Noonan syndrome was recently reported to be caused by mutations in the PTPN11 gene in 40% of the cases. This gene encodes the nonreceptor‐type protein tyrosine phosphatase SHP‐2 and has been shown to be self down‐regulated with the concurrency of two SH2 domains. Insertion of a specific loop (D′EF) from N‐terminal SH2 domain into the SHP‐2 active‐site is responsible for the reversible inhibition of the phosphatase activity. Here we report the first in frame trinucleotide deletion resulting in the removal of Aspartate 61 (D61del), a key residue of the N‐terminal SH2 D′EF loop. Energetic‐based structural analysis and electrostatic calculations carried out on the wild‐type and mutant proteins predict lower stability of the D′EF loop for the D61del variant as compared to the wild type indicating better access to the active site and most likely an enzyme activated for longer extent.

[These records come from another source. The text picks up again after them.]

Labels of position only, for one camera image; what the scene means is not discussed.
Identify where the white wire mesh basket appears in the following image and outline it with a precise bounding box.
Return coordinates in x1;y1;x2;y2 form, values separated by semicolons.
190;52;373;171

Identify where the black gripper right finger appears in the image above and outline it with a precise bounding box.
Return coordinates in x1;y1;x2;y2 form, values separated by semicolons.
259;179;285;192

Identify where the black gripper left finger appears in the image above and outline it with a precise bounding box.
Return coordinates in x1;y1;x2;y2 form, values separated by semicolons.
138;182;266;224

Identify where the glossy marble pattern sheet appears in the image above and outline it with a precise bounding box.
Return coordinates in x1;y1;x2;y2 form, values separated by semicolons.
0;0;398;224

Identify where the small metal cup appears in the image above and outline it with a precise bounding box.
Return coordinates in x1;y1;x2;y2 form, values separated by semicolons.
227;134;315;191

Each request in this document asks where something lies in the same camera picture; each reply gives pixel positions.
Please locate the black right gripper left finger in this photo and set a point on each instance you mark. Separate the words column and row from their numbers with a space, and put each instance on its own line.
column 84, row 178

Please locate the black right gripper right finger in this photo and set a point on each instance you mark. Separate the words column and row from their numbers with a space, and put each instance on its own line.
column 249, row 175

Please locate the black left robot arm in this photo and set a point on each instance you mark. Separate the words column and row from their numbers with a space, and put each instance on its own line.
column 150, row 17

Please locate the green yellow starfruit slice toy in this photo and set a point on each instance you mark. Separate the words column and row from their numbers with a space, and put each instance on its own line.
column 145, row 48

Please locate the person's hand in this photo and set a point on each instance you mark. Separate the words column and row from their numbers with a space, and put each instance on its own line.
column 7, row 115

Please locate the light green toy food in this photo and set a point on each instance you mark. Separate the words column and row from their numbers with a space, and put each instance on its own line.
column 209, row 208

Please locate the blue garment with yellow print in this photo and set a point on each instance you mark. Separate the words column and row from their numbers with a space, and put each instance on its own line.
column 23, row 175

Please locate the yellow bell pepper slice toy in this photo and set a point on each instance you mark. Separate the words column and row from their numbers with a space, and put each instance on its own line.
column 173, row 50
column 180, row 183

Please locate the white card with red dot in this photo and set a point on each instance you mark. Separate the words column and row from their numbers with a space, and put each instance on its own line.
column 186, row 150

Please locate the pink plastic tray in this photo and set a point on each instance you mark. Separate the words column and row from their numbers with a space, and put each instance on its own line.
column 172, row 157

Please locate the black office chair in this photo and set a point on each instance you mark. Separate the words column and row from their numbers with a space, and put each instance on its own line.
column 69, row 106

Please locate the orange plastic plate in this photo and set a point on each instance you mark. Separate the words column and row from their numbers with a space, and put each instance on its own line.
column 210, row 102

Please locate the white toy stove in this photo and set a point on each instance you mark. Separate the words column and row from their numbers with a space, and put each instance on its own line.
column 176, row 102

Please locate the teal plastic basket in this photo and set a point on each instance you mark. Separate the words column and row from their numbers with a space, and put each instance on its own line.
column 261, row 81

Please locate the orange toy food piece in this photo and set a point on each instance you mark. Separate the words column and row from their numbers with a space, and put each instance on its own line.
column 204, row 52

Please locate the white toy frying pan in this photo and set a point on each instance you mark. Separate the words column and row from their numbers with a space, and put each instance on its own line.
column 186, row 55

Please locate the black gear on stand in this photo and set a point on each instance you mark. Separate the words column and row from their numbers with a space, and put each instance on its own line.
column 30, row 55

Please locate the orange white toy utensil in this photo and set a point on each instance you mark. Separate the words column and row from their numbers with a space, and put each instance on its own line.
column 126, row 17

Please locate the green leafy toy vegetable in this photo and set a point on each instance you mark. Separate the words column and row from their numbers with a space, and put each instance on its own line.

Similar computations were performed on the previously functionally characterized gain‐of‐function D61Y mutant and similar behaviors were observed. The simulation data for the D61del and D61Y mutants suggest that both variants could yield more catalytic cycles than the wild‐type molecule in the same timespan because of the opening of the active site. It also supports the notion that D61 plays a major role for proper down‐regulation of the protein tyrosine phosphatase activity of SHP‐2. Proteins 2005.